▸ **RECORDS TO USE**
════

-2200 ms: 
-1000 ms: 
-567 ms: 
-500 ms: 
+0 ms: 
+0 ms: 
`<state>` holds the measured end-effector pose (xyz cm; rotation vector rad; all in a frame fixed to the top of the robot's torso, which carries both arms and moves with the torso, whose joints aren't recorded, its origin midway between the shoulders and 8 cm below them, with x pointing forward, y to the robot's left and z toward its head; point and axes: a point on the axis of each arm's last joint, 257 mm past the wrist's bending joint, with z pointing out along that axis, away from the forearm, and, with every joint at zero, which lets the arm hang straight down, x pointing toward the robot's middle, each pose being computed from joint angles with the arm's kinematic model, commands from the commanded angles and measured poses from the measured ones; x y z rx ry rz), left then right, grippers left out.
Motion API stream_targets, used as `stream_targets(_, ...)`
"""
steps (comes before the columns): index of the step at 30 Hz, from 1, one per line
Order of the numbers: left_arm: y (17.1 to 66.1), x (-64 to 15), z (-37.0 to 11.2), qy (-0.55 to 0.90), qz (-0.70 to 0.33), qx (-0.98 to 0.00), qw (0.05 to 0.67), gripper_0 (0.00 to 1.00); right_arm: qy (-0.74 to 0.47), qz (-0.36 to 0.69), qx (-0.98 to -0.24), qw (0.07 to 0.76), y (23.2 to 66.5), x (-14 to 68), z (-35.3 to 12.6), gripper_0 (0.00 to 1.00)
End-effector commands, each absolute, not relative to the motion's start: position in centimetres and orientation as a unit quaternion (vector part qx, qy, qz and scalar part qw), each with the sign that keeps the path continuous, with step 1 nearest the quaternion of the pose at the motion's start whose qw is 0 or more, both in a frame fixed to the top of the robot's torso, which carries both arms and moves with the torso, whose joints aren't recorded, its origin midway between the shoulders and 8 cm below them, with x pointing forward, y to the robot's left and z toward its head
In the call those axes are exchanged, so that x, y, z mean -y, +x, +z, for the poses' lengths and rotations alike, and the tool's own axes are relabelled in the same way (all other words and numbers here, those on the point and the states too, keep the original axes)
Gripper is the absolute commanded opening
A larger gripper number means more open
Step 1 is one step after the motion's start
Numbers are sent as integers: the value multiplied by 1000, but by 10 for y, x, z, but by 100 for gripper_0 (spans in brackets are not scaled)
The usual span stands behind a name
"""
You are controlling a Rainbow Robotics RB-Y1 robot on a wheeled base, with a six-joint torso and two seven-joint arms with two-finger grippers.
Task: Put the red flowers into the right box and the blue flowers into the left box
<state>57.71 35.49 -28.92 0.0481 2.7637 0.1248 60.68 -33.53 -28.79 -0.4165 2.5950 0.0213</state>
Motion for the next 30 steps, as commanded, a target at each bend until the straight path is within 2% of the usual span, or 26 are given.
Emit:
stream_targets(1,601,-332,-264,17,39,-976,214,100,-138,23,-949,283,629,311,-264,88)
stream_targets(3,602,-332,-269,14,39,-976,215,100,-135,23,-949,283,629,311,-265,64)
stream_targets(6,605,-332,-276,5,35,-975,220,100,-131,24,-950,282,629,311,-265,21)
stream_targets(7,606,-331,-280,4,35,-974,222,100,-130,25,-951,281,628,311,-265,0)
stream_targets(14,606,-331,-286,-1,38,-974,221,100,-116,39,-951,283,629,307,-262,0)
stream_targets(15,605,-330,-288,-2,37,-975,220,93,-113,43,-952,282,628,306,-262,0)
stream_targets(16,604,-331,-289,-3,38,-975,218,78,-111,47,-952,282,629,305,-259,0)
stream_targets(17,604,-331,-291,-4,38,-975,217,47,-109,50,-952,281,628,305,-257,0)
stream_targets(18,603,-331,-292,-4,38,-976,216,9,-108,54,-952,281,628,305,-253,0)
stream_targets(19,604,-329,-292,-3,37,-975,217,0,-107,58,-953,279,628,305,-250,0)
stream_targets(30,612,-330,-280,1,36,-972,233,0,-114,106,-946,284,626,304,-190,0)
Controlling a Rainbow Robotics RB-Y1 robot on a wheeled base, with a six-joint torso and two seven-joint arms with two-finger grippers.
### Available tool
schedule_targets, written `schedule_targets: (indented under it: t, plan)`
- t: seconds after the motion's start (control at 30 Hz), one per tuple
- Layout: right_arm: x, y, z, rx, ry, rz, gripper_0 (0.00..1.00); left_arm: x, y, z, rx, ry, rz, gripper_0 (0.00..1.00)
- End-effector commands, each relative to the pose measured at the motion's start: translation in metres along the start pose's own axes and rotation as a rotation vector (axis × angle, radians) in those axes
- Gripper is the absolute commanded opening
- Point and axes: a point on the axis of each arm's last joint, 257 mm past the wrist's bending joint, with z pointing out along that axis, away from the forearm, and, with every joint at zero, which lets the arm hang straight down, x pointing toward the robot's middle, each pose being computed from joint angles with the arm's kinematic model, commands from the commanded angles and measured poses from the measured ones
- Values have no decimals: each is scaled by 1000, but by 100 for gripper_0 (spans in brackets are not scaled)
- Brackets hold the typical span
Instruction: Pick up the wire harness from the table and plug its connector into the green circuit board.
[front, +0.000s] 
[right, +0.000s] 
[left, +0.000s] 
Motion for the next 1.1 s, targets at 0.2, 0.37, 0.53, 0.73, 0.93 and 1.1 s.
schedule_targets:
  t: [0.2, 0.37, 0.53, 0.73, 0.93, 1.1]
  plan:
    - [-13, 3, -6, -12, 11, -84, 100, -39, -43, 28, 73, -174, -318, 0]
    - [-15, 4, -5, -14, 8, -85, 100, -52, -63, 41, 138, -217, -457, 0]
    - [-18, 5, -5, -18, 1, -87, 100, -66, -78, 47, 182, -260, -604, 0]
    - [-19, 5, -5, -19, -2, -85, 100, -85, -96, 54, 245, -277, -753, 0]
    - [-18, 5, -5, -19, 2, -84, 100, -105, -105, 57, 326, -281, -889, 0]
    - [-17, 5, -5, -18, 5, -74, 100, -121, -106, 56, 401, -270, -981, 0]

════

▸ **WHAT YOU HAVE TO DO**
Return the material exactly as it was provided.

▸ **PROBLEM SOLUTION**
-2200 ms: 
-1000 ms: 
-567 ms: 
-500 ms: 
+0 ms: 
+0 ms: 
`<state>` holds the measured end-effector pose (xyz cm; rotation vector rad; all in a frame fixed to the top of the robot's torso, which carries both arms and moves with the torso, whose joints aren't recorded, its origin midway between the shoulders and 8 cm below them, with x pointing forward, y to the robot's left and z toward its head; point and axes: a point on the axis of each arm's last joint, 257 mm past the wrist's bending joint, with z pointing out along that axis, away from the forearm, and, with every joint at zero, which lets the arm hang straight down, x pointing toward the robot's middle, each pose being computed from joint angles with the arm's kinematic model, commands from the commanded angles and measured poses from the measured ones; x y z rx ry rz), left then right, grippers left out.
Motion API stream_targets, used as `stream_targets(_, ...)`
"""
steps (comes before the columns): index of the step at 30 Hz, from 1, one per line
Order of the numbers: left_arm: y (17.1 to 66.1), x (-64 to 15), z (-37.0 to 11.2), qy (-0.55 to 0.90), qz (-0.70 to 0.33), qx (-0.98 to 0.00), qw (0.05 to 0.67), gripper_0 (0.00 to 1.00); right_arm: qy (-0.74 to 0.47), qz (-0.36 to 0.69), qx (-0.98 to -0.24), qw (0.07 to 0.76), y (23.2 to 66.5), x (-14 to 68), z (-35.3 to 12.6), gripper_0 (0.00 to 1.00)
End-effector commands, each absolute, not relative to the motion's start: position in centimetres and orientation as a unit quaternion (vector part qx, qy, qz and scalar part qw), each with the sign that keeps the path continuous, with step 1 nearest the quaternion of the pose at the motion's start whose qw is 0 or more, both in a frame fixed to the top of the robot's torso, which carries both arms and moves with the torso, whose joints aren't recorded, its origin midway between the shoulders and 8 cm below them, with x pointing forward, y to the robot's left and z toward its head
In the call those axes are exchanged, so that x, y, z mean -y, +x, +z, for the poses' lengths and rotations alike, and the tool's own axes are relabelled in the same way (all other words and numbers here, those on the point and the states too, keep the original axes)
Gripper is the absolute commanded opening
A larger gripper number means more open
Step 1 is one step after the motion's start
Numbers are sent as integers: the value multiplied by 1000, but by 10 for y, x, z, but by 100 for gripper_0 (spans in brackets are not scaled)
The usual span stands behind a name
"""
You are controlling a Rainbow Robotics RB-Y1 robot on a wheeled base, with a six-joint torso and two seven-joint arms with two-finger grippers.
Task: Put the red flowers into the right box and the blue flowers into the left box
<state>57.71 35.49 -28.92 0.0481 2.7637 0.1248 60.68 -33.53 -28.79 -0.4165 2.5950 0.0213</state>
Motion for the next 30 steps, as commanded, a target at each bend until the straight path is within 2% of the usual span, or 26 are given.
Emit:
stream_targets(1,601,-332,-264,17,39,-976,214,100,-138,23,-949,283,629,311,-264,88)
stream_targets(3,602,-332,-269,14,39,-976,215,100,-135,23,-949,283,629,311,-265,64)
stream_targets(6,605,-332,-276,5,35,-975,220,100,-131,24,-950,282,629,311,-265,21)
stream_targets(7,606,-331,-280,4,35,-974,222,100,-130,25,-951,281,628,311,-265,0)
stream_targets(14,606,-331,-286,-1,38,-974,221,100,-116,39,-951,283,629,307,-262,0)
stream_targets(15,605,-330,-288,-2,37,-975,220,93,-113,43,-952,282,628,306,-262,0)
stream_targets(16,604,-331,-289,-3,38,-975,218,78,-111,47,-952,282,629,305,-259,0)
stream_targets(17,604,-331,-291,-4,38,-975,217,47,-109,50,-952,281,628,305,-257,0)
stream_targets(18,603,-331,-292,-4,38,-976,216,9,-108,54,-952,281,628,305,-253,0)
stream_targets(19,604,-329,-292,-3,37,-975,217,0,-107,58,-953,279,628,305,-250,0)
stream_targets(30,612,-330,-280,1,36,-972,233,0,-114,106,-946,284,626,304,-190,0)
Controlling a Rainbow Robotics RB-Y1 robot on a wheeled base, with a six-joint torso and two seven-joint arms with two-finger grippers.
### Available tool
schedule_targets, written `schedule_targets: (indented under it: t, plan)`
- t: seconds after the motion's start (control at 30 Hz), one per tuple
- Layout: right_arm: x, y, z, rx, ry, rz, gripper_0 (0.00..1.00); left_arm: x, y, z, rx, ry, rz, gripper_0 (0.00..1.00)
- End-effector commands, each relative to the pose measured at the motion's start: translation in metres along the start pose's own axes and rotation as a rotation vector (axis × angle, radians) in those axes
- Gripper is the absolute commanded opening
- Point and axes: a point on the axis of each arm's last joint, 257 mm past the wrist's bending joint, with z pointing out along that axis, away from the forearm, and, with every joint at zero, which lets the arm hang straight down, x pointing toward the robot's middle, each pose being computed from joint angles with the arm's kinematic model, commands from the commanded angles and measured poses from the measured ones
- Values have no decimals: each is scaled by 1000, but by 100 for gripper_0 (spans in brackets are not scaled)
- Brackets hold the typical span
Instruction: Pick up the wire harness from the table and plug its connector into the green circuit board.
[front, +0.000s] 
[right, +0.000s] 
[left, +0.000s] 
Motion for the next 1.1 s, targets at 0.2, 0.37, 0.53, 0.73, 0.93 and 1.1 s.
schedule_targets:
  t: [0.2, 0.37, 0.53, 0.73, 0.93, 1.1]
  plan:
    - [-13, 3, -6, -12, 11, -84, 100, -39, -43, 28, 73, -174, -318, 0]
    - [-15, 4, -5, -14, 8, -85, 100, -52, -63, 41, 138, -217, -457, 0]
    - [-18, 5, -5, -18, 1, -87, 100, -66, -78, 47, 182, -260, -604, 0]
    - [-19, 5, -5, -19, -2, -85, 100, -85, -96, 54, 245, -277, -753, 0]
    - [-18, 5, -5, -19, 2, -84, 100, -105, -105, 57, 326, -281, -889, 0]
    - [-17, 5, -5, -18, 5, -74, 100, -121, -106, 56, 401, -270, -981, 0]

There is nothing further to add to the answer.